Chapter 6 Dynamic Harmonic Regression

Dynamic harmonic regression is based on the principal that a combination of sine and cosine funtions can approximate any periodic function.

\[y_t = \beta_0 + \sum_{k=1}^{K}[\alpha_k s_k(t) + \gamma_k c_k(t)] + \epsilon_t\]

where \(s_k(t) = sin(\frac{2\pi k t}{m})\) and \(c_k(t) = cos(\frac{2\pi k t}{m})\), \(m\) is the seasonal period, \(\alpha_k\) and \(\gamma_k\) are regression coefficients, and \(\epsilon_t\) is modeled as a non-seasonal ARIMA process.

The optimal model has the lowest AICc, so start with K=1 and increase until the AICc is no longer decreasing. K cannot be greater than \(m/2\).

With weekly data, it is difficult to handle seasonality using ETS or ARIMA models as the seasonal length is too large (approximately 52). Instead, you can use harmonic regression which uses sines and cosines to model the seasonality.

The fourier() function makes it easy to generate the required harmonics. The higher the order (K), the more “wiggly” the seasonal pattern is allowed to be. With K=1, it is a simple sine curve. You can select the value of K by minimizing the AICc value. Function fourier() takes in a required time series, required number of Fourier terms to generate, and optional number of rows it needs to forecast.

# # Set up harmonic regressors of order 13
# harmonics <- fourier(gasoline, K = 13)
# 
# # Fit a dynamic regression model to fit. Set xreg equal to harmonics and seasonal to FALSE because seasonality is handled by the regressors.
# fit <- auto.arima(gasoline, xreg = harmonics, seasonal = FALSE)
# 
# # Forecasts next 3 years
# newharmonics <- fourier(gasoline, K = 13, h = 3*52)
# fc <- forecast(fit, xreg = newharmonics)
# 
# # Plot forecasts fc
# autoplot(fc)

Harmonic regressions are also useful when time series have multiple seasonal patterns. For example, taylor contains half-hourly electricity demand in England and Wales over a few months in the year 2000. The seasonal periods are 48 (daily seasonality) and 7 x 48 = 336 (weekly seasonality).

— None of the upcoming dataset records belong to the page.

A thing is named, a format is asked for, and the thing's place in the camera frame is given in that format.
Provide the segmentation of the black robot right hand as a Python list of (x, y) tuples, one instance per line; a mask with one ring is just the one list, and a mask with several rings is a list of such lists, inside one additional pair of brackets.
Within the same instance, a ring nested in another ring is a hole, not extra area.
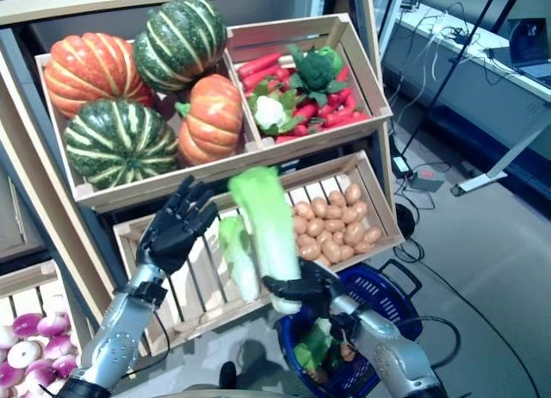
[(333, 299), (342, 295), (343, 285), (338, 275), (322, 264), (298, 258), (300, 278), (278, 280), (270, 276), (262, 277), (266, 289), (278, 298), (307, 305), (318, 317), (330, 317)]

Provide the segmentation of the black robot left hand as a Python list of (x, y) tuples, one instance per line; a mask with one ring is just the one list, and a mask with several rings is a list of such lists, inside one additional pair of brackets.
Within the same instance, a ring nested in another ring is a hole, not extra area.
[(143, 234), (137, 263), (152, 264), (168, 276), (179, 271), (218, 214), (213, 194), (202, 181), (184, 178)]

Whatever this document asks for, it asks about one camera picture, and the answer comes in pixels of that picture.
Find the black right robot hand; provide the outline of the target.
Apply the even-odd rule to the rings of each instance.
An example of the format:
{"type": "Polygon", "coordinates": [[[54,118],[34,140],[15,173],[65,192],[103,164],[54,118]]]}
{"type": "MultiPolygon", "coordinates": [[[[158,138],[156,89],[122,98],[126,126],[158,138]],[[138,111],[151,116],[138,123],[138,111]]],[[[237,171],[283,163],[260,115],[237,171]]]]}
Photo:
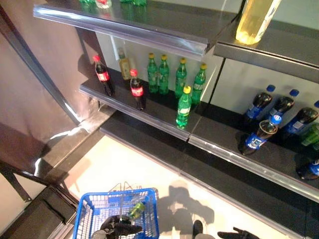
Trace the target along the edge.
{"type": "Polygon", "coordinates": [[[217,232],[217,235],[222,239],[259,239],[256,235],[239,228],[234,227],[235,233],[232,232],[217,232]]]}

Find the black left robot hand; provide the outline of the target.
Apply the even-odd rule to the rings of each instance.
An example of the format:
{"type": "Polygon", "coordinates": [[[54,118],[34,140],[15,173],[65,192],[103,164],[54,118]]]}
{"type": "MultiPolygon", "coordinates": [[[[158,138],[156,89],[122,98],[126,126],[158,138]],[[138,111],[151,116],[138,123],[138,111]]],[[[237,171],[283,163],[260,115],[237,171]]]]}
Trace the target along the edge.
{"type": "Polygon", "coordinates": [[[120,236],[129,236],[142,231],[141,226],[132,225],[127,216],[110,216],[101,225],[100,230],[106,232],[108,239],[118,239],[120,236]]]}

There is not enough data to consider annual seasonality.

# # Fit a harmonic regression using order 10 for each type of seasonality
# fit <- tslm(taylor ~ fourier(taylor, K = c(10, 10)))
# 
# # Forecast 20 working days ahead
# fc <- forecast(fit, newdata = data.frame(fourier(taylor, K = c(10, 10), h = 20*48)))
# 
# # Plot the forecasts
# autoplot(fc)
# 
# # Check the residuals of fit
# checkresiduals(fit)

Another time series with multiple seasonal periods is calls, which contains 20 consecutive days of 5-minute call volume data for a large North American bank. There are 169 5-minute periods in a working day, and so the weekly seasonal frequency is 5 x 169 = 845. The weekly seasonality is relatively weak, so here you will just model daily seasonality.

The residuals in this case still fail the white noise tests, but their autocorrelations are tiny, even though they are significant. This is because the series is so long. It is often unrealistic to have residuals that pass the tests for such long series. The effect of the remaining correlations on the forecasts will be negligible.

# # Plot the calls data
# autoplot(calls)
# 
# # Set up the xreg matrix
# xreg <- fourier(calls, K = c(10, 0))
# 
# # Fit a dynamic regression model
# fit <- auto.arima(calls, xreg = xreg, seasonal = FALSE, stationary = TRUE)
# 
# # Check the residuals
# checkresiduals(fit)
# 
# # Plot forecasts for 10 working days ahead
# fc <- forecast(fit, xreg =  fourier(calls, c(10, 0), h = 169*8))
# autoplot(fc)

6.0.1 TBATS Model

Thte TBATS model (Trigonometric terms for seasonality, Box-Cox transformations for hetergeneity, ARMA errors for short-term dynamics, Trend (possibly damped), and Seasonal (including multiple and non-integer periods)).

# gasoline %>% tbats() %>% forecast() %>% autoplot()

TBATS is easy to use, but the prediction intervals are often too wide, and it can be quite slow with large time series. TBATS returns output similar to this: TBATS(1, {0,0}, -, {<51.18,14>}), meaning 1=Box-Cox parameter, {0,0} = ARMA error, - = damping parameter, {<51.18,14>} = seasonal period and Fourier terms.